Any number of MODEL statements can follow the PROC RSQUARE statement.

The following options can appear in either the PROC RSQUARE statement or any MODEL statement after the slash (/):

SELECT=n
specifies the maximum number of subset models of each size to be printed or output to the OUTEST= data set. If SELECT= is used without the B option, the variables in each MODEL are listed in order of inclusion instead of the order in which they appear in the MODEL statement. If SELECT= is omitted and the number of regressors is less than 11, all possible subsets are evaluated. If SELECT= is omitted and the number of regressors is greater than 10, the number of subsets selected is at most equal to the number of regressors. A small value of SELECT= greatly reduces the CPU time required for large problems.
INCLUDE=i
requests that the first i variables after the equal sign in the MODEL statement be included in every regression model. By default, no variables are required to appear in every model.
START=n
specifies the smallest number of regressors to be reported in a subset model. The default value is one more than the value specified by the INCLUDE= option, or one if INCLUDE= is omitted.
STOP=n
specifies the largest number of regressors to be reported in a subset model. The default is the number of regressors listed in the MODEL statement.
ADJRSQ
computes r-square adjusted for degrees of freedom for each model selected.
CP
computes Mallows' Cp statistic for each model selected.
JP
computes Jp, the estimated mean square error of prediction for each model selected assuming that the values of the regressors are fixed and that the model is correct. The Jp statistic is also called the final prediction error (FPE).
MSE
computes the mean square error for each model selected.
SSE
computes the error sum of squares for each model selected.
B
computes estimated regression coefficients for each model selected.

FREQ Statement

   FREQ variable;

If a variable in your data set represents the frequency of occurrence for the other values in the observation, include the variable's name in a FREQ statement. The procedure then treats the data set as if each observation appears n times, where n is the value of the FREQ variable for the observation. The total number of observations will be considered equal to the sum of the FREQ variable when the procedure determines degrees of freedom for significance probabilities.

WEIGHT Statement

   WEIGHT variable;

A WEIGHT statement names a variable in the input data set whose values are relative weights for a weighted least-squares fit. If the weight value is proportional to the reciprocal of the variance for each observation, then the weighted estimates are the best linear unbiased estimates (BLUE).

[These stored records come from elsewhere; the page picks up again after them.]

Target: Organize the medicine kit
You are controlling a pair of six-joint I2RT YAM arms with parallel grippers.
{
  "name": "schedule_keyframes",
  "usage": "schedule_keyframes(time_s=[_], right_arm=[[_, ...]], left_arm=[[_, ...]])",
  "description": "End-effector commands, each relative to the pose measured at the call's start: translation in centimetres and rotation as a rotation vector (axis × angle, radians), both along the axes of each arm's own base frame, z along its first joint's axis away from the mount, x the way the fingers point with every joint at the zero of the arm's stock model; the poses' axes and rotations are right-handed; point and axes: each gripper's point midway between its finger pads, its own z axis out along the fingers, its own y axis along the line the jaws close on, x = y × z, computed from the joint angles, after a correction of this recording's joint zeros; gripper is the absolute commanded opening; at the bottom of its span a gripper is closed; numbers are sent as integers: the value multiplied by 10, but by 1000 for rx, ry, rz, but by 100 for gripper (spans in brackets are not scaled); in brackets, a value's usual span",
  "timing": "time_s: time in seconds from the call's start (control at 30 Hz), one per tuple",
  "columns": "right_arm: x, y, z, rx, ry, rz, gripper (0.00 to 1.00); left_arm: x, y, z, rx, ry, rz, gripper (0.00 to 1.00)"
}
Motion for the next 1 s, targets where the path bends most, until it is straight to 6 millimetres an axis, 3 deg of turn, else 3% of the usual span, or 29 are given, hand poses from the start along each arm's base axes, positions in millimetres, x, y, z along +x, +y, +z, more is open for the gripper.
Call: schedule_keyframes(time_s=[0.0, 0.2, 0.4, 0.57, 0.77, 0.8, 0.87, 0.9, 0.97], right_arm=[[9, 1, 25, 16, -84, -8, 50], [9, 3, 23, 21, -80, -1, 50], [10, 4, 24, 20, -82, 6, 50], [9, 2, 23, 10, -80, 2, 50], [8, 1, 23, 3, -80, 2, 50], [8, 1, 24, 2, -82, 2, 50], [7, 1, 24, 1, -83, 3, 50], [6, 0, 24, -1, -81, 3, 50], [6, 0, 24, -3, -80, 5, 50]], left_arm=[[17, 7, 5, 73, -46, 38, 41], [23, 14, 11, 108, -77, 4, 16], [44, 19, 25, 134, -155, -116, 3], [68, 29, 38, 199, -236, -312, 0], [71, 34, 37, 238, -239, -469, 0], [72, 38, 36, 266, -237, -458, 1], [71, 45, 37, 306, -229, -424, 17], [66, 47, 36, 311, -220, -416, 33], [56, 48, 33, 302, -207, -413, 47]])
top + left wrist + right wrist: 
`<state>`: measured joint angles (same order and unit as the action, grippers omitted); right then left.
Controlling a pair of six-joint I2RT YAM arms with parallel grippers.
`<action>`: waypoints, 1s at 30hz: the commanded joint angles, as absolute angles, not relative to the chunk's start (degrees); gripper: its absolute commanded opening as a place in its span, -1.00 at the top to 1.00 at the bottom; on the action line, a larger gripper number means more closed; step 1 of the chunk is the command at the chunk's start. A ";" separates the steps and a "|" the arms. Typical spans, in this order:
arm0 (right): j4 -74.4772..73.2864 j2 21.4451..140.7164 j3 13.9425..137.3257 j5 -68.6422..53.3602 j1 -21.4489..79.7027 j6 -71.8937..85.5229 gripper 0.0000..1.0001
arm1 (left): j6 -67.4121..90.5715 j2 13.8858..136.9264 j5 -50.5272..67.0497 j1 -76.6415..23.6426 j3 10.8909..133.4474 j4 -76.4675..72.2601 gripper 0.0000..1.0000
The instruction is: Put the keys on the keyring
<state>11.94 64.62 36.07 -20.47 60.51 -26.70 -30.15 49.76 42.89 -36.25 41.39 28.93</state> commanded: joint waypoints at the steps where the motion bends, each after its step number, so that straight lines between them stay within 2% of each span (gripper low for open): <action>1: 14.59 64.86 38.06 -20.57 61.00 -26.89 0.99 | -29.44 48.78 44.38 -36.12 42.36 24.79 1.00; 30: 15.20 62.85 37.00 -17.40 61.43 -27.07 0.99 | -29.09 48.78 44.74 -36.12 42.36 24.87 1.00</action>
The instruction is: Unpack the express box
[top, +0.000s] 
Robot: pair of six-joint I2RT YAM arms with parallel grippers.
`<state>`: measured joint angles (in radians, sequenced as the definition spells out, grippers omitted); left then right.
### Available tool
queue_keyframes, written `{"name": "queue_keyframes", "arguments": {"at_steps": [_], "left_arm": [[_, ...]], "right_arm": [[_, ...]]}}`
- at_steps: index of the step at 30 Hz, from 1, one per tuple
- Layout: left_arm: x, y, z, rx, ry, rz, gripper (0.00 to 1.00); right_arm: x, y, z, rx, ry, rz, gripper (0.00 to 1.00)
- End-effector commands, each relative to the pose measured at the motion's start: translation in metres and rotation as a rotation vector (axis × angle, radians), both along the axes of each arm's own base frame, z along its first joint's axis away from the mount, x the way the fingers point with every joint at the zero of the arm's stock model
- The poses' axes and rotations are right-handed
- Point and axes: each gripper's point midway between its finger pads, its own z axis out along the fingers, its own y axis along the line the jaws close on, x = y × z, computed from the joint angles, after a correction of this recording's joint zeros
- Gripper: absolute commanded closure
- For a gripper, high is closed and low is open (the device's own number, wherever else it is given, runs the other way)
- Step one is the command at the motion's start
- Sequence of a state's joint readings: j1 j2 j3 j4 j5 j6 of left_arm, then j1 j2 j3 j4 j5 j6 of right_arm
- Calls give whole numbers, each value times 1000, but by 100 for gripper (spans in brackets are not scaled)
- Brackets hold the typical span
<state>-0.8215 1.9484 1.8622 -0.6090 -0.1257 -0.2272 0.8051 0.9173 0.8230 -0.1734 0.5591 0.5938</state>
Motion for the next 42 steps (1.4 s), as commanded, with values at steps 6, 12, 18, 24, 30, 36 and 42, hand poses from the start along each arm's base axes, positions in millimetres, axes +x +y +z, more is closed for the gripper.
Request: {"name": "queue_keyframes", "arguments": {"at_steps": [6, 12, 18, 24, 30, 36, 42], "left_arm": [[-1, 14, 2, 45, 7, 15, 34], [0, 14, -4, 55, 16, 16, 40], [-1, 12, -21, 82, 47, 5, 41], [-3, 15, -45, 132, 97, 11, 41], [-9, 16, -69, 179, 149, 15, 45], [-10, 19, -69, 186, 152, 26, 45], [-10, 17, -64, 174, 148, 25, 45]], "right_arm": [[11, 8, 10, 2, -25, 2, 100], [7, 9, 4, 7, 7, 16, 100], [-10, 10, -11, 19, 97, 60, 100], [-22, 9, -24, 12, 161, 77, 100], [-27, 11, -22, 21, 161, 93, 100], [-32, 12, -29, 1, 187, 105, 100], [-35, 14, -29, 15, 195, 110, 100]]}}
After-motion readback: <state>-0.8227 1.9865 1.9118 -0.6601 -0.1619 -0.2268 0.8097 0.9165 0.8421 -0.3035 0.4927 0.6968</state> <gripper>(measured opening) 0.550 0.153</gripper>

The WEIGHT and FREQ statements have similar effects, except in the calculation of degrees of freedom. BY Statement

   BY variables;

A BY statement can be used with PROC RSQUARE to obtain separate analyses on observations in groups defined by the BY variables. When a BY statement appears, the procedure expects the input data set to be sorted in order of the BY variables. If your input data set is not sorted in ascending order, use the SORT procedure with a similar BY statement to sort the data, or, if appropriate, use the BY statement options NOTSORTED or DESCENDING.